O total depositado em espécie nas contas de Cameli passou de R$ 149 mil em 2018 para R$ 880 mil em 2021.
A investigação detalha que os gastos com cartão de crédito pela primeira-dama do Acre, Ana Paula Cameli, tiveram um aumento de mais de 100%, e que eram feitos depósitos em sua conta na véspera ou no dia em que ela fazia o pagamento das faturas. Ela não possui fonte de renda, segundo os autos do processo.
A PF afirma também que algumas faturas do governador e da primeira-dama foram pagas por terceiros ou pessoas desconhecidas.
Um relatório mostra que a soma dos gastos com cartões de Cameli e de sua esposa chega a R$ 2.998.062,05 no período de 2018 a 2020, quando os rendimentos líquidos declarados no mesmo período resultam no montante de R$ 1.265.819,15, o que demonstra a incompatibilidade.
Operações imobiliárias
Outra vertente de lavagem de dinheiro eram as operações envolvendo imóveis, segundo investigadores. É apontada a possibilidade de uso de recursos públicos para o crime, com o uso de dinheiro em espécie para o pagamento da construção de um imóvel do governador, por exemplo.

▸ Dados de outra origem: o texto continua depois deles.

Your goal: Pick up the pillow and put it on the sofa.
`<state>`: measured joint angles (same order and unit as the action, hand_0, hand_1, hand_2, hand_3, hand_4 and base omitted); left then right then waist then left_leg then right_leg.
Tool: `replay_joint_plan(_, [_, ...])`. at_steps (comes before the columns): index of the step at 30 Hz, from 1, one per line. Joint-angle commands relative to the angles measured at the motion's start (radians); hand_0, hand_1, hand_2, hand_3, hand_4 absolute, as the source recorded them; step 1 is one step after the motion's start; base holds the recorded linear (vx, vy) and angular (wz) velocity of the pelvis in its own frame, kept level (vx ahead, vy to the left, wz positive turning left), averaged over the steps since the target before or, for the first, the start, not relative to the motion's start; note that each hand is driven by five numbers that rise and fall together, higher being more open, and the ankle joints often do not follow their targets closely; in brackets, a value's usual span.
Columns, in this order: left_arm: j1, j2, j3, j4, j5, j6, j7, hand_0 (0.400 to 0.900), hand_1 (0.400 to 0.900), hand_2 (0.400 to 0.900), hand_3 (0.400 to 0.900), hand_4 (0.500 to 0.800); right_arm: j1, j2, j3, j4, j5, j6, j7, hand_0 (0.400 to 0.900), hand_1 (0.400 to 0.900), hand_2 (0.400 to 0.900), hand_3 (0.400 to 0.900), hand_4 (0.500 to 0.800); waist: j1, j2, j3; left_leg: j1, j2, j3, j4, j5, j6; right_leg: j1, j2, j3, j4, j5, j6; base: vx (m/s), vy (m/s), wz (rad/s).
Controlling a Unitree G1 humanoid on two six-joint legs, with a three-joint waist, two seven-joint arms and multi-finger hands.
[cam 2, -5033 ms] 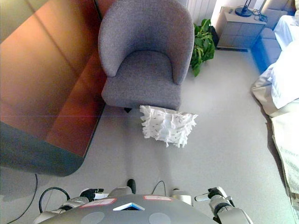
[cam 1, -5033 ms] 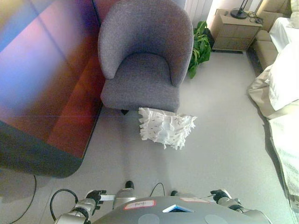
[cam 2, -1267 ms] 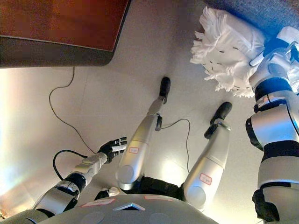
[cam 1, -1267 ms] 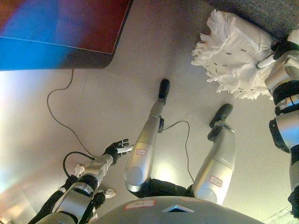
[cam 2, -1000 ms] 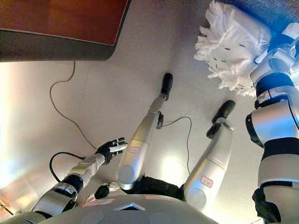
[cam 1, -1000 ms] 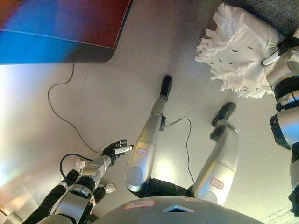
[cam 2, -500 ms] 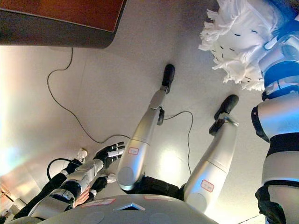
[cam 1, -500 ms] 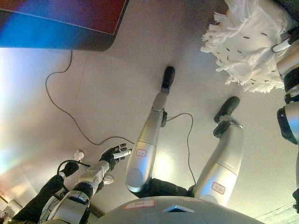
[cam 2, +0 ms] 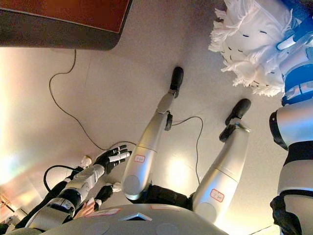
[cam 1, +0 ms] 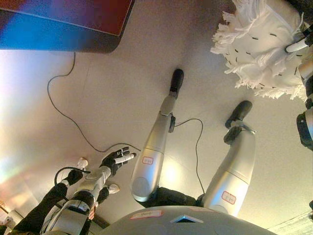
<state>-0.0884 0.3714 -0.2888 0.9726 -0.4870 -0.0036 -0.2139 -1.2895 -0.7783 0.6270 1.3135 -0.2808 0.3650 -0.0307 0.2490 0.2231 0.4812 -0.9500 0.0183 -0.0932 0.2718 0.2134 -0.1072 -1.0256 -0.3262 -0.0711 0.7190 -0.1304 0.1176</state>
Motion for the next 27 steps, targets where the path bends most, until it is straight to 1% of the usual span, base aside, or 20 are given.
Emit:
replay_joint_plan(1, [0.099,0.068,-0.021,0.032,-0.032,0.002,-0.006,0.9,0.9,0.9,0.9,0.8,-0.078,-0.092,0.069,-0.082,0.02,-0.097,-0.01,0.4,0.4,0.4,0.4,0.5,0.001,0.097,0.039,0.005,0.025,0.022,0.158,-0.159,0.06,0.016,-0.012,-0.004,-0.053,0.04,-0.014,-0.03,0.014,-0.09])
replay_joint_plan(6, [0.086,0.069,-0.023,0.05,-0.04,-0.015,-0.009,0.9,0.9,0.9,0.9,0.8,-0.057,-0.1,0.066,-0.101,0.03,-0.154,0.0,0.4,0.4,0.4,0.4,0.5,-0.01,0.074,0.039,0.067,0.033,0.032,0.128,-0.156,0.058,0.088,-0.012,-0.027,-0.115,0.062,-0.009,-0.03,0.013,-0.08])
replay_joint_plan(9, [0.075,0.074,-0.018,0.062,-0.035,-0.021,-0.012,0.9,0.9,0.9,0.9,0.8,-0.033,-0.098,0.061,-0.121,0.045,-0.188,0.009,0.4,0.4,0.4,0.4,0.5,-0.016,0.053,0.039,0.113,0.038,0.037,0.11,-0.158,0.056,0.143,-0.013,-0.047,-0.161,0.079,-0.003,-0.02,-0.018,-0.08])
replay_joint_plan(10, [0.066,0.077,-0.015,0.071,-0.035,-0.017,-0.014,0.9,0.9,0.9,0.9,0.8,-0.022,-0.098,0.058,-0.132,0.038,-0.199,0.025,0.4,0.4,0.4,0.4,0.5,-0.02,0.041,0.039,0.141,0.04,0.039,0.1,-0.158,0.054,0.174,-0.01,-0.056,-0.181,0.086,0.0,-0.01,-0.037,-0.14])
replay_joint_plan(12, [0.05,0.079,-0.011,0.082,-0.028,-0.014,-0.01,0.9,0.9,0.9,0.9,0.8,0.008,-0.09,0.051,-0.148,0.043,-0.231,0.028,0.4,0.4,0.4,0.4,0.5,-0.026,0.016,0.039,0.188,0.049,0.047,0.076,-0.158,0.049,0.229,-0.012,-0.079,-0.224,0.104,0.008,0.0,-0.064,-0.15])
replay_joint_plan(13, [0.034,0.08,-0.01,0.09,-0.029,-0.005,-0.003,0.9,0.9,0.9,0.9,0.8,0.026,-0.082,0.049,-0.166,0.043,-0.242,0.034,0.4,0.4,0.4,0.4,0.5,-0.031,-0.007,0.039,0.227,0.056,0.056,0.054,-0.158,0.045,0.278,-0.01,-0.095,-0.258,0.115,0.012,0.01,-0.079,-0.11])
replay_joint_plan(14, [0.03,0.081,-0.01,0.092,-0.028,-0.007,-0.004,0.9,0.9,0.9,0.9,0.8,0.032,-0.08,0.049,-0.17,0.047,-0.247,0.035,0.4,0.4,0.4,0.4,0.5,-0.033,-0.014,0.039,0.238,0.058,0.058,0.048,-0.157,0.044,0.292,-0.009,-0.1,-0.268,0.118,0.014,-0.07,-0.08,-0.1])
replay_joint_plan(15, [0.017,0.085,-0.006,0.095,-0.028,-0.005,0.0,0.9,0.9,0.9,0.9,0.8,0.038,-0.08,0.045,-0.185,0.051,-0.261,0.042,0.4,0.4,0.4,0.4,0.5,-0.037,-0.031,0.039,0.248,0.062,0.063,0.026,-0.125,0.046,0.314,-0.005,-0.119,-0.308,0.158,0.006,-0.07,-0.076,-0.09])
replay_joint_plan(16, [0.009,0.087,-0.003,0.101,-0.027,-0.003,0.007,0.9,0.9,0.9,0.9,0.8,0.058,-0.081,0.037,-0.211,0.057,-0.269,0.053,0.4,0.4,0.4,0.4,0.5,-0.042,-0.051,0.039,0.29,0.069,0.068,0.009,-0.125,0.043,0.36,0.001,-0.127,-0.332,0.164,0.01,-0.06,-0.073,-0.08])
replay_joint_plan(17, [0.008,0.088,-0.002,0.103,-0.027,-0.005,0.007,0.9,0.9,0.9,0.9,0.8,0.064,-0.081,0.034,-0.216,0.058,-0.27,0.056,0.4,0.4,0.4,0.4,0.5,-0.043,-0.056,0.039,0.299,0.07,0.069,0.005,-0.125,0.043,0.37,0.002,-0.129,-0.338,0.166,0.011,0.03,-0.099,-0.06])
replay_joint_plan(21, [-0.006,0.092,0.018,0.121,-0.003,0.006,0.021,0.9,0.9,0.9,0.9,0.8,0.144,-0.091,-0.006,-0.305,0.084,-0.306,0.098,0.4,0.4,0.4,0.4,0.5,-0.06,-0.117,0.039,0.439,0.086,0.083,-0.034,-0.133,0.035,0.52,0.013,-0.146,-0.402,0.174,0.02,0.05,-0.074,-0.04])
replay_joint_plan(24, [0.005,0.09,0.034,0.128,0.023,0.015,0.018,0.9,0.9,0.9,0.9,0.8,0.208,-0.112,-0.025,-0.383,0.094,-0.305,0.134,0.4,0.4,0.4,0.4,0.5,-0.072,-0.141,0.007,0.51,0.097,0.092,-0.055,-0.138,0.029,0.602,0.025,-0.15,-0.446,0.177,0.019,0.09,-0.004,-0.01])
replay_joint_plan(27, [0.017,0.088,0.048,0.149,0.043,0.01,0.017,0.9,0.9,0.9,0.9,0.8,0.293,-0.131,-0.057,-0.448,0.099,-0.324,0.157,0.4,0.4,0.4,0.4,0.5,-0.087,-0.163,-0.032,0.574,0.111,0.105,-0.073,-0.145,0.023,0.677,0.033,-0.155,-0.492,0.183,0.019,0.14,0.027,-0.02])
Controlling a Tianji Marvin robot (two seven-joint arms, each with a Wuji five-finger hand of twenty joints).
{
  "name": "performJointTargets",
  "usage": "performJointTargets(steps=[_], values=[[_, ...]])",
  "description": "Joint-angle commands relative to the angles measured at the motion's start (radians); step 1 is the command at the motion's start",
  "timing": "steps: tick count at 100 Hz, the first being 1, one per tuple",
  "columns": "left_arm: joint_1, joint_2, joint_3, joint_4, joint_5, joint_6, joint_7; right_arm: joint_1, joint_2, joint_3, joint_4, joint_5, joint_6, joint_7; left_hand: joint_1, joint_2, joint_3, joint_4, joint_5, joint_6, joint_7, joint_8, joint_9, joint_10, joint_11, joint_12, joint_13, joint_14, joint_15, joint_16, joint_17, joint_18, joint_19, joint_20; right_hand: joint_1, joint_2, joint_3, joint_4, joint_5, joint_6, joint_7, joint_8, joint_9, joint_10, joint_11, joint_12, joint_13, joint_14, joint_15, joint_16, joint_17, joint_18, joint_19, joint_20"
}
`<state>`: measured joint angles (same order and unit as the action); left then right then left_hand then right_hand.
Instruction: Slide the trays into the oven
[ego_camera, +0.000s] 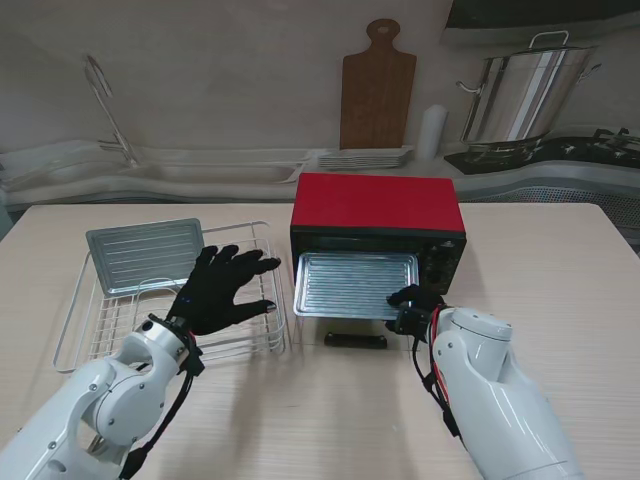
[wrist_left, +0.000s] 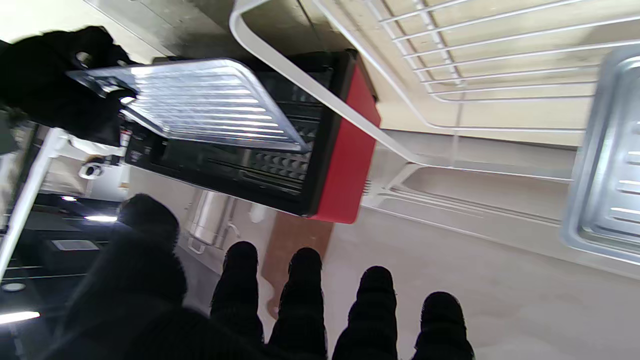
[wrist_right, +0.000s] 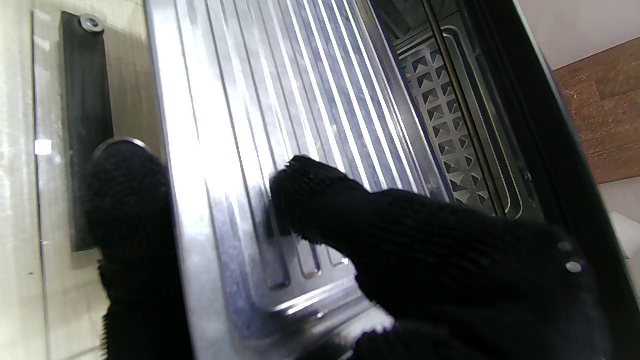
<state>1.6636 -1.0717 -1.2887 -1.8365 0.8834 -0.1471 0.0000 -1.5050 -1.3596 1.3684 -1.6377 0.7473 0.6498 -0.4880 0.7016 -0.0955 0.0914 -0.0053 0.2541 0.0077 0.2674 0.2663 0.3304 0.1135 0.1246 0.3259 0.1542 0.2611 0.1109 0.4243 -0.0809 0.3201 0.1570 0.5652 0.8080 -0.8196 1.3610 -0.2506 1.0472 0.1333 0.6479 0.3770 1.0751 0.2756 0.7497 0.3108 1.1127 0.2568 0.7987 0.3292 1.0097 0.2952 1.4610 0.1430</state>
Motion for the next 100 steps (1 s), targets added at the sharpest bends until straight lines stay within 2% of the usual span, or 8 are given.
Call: performJointTargets(steps=[1, 21, 45, 77, 100], values=[[-0.004, -0.001, 0.006, 0.007, 0.0, -0.015, -0.014, -0.001, -0.014, 0.0, -0.005, 0.001, 0.006, 0.009, 0.018, 0.041, -0.027, 0.018, -0.011, -0.027, 0.006, -0.001, -0.036, 0.0, -0.011, -0.011, -0.042, -0.034, -0.019, -0.01, -0.018, -0.036, -0.051, -0.016, 0.107, 0.03, 0.103, 0.002, 0.053, -0.076, 0.134, 0.009, -0.007, 0.032, 0.033, 0.02, 0.074, 0.093, 0.053, 0.006, 0.06, -0.049, 0.055, 0.019], [-0.019, 0.007, 0.013, 0.018, 0.023, -0.072, -0.027, 0.001, -0.02, 0.007, -0.008, 0.019, 0.022, -0.012, 0.015, 0.043, -0.025, 0.019, -0.012, -0.03, 0.01, 0.003, -0.035, -0.005, -0.006, -0.01, -0.04, -0.039, -0.017, -0.011, -0.018, -0.037, -0.054, -0.023, 0.107, 0.028, 0.105, 0.002, 0.051, -0.075, 0.134, 0.008, -0.006, 0.039, 0.034, 0.019, 0.078, 0.094, 0.053, 0.006, 0.062, -0.047, 0.061, 0.022], [-0.029, 0.009, 0.022, 0.023, 0.036, -0.076, -0.031, 0.004, -0.023, 0.015, -0.006, 0.045, 0.032, -0.03, 0.015, 0.044, -0.024, 0.02, -0.013, -0.031, 0.01, 0.006, -0.039, -0.007, -0.005, -0.011, -0.042, -0.039, -0.018, -0.013, -0.016, -0.038, -0.059, -0.033, 0.108, 0.027, 0.105, 0.002, 0.051, -0.074, 0.136, 0.007, -0.005, 0.039, 0.038, 0.02, 0.082, 0.096, 0.057, 0.008, 0.065, -0.049, 0.069, 0.026], [-0.03, 0.009, 0.021, 0.024, 0.033, -0.073, -0.034, 0.008, -0.024, 0.027, -0.006, 0.073, 0.072, -0.018, 0.015, 0.044, -0.024, 0.02, -0.015, -0.03, 0.009, 0.008, -0.037, -0.004, -0.003, -0.011, -0.043, -0.04, -0.017, -0.014, -0.015, -0.04, -0.061, -0.043, 0.11, 0.023, 0.108, 0.001, 0.046, -0.066, 0.137, 0.004, -0.007, 0.047, 0.046, 0.02, 0.084, 0.099, 0.079, 0.021, 0.069, -0.055, 0.087, 0.041], [-0.028, 0.008, 0.02, 0.023, 0.036, -0.073, -0.028, 0.023, -0.028, 0.02, 0.025, 0.086, 0.075, -0.019, 0.015, 0.044, -0.025, 0.02, -0.015, -0.031, 0.008, 0.009, -0.04, -0.008, -0.004, -0.012, -0.044, -0.041, -0.017, -0.015, -0.014, -0.039, -0.062, -0.049, 0.11, 0.025, 0.107, 0.001, 0.043, -0.064, 0.135, 0.0, -0.01, 0.047, 0.047, 0.02, 0.08, 0.101, 0.073, 0.021, 0.068, -0.051, 0.083, 0.045]])
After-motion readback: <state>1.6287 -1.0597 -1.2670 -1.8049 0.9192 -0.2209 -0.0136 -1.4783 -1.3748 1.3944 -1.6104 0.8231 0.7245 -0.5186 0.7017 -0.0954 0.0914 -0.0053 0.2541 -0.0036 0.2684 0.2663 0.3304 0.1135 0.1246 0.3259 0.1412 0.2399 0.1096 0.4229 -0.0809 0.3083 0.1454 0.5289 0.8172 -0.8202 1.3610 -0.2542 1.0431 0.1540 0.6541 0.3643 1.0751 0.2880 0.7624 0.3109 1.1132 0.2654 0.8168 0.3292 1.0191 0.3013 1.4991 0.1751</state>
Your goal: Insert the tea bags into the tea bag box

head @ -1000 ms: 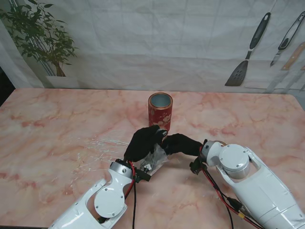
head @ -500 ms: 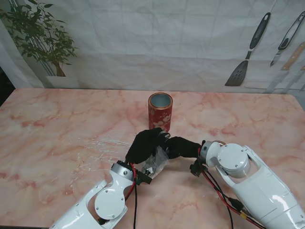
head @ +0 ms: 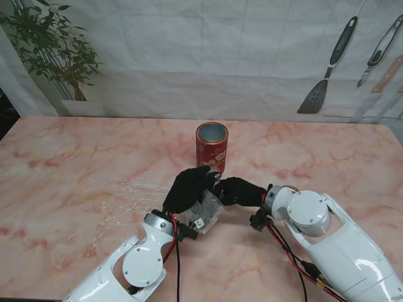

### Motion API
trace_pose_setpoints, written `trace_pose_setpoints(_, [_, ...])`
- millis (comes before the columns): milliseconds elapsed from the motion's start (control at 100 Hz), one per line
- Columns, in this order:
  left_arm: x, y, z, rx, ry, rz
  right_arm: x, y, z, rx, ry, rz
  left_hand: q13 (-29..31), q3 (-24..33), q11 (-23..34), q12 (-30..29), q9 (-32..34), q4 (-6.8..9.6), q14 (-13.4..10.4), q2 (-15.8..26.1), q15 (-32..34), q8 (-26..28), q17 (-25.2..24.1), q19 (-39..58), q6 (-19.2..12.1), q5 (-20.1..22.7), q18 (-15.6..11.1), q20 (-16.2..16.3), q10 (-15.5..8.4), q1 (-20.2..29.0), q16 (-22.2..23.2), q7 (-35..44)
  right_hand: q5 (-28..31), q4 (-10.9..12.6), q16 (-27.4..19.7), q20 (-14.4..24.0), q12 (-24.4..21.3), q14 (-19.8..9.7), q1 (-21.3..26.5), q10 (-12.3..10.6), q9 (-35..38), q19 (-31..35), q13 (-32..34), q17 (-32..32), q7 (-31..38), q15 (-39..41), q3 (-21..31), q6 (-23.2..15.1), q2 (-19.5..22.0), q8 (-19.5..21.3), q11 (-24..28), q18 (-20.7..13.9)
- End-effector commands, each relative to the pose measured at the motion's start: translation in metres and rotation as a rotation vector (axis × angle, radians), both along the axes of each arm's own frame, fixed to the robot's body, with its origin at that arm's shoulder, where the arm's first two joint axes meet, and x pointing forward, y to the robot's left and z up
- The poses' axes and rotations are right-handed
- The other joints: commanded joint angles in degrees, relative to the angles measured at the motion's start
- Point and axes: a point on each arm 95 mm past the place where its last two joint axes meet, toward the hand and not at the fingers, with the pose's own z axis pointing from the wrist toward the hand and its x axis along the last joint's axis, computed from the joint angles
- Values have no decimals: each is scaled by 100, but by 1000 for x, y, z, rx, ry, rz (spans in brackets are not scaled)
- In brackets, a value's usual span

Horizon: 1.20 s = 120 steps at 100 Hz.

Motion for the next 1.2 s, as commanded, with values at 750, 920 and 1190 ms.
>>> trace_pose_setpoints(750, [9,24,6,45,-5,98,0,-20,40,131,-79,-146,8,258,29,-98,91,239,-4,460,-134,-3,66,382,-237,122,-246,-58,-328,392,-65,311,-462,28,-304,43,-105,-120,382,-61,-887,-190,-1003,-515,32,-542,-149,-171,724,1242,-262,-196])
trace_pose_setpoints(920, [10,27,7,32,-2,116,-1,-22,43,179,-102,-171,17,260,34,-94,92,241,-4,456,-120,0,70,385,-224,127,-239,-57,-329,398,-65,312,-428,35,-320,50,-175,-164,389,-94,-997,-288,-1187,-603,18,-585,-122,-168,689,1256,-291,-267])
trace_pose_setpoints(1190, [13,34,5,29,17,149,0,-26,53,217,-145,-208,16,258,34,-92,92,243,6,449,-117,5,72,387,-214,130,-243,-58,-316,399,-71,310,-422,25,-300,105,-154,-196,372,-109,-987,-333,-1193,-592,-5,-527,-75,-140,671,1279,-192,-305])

Já a aquisição de terrenos teria sido feita através da entrega de alguns veículos, também usados em lavagem de dinheiro (os mesmos citados anteriormente na reportagem).
Operações com aviões
Outro eixo apontado pela PF seriam depósitos com dinheiro em espécie, e de forma fracionada, na compra de um avião. Os valores seriam inferiores a R$ 50 mil.
Os investigadores avaliam que a enorme quantidade de depósitos feitos seriam para afastar qualquer suspeita e dificultar o rastreamento. O valor total da aeronave em questão seria de R$ 350 mil.
Outro lado
“Lamentamos que autoridades, revestidas do poder estatal, usem a imprensa para antecipar condenação de pessoas, até aqui, tão somente investigadas”, respondeu a defesa do governador, em nota.
“Não é correto substituir o julgamento formal pelo julgamento na mídia. Não é correto fazer espetáculo e buscar publicidade às custas da Justiça. As acusações contra o governador não têm fundamento. Estão baseadas em ilações e documentos de terceiros obtidos de forma ilegal. A operação Ptolomeu foi deflagrada há mais de dois anos. Desde então não há qualquer indicativo de interferência dos investigados no curso da apuração. No mais, aguardamos com respeito e serenidade a decisão da Corte Especial do Superior Tribunal de Justiça”, diz ainda a nota da defesa de Cameli.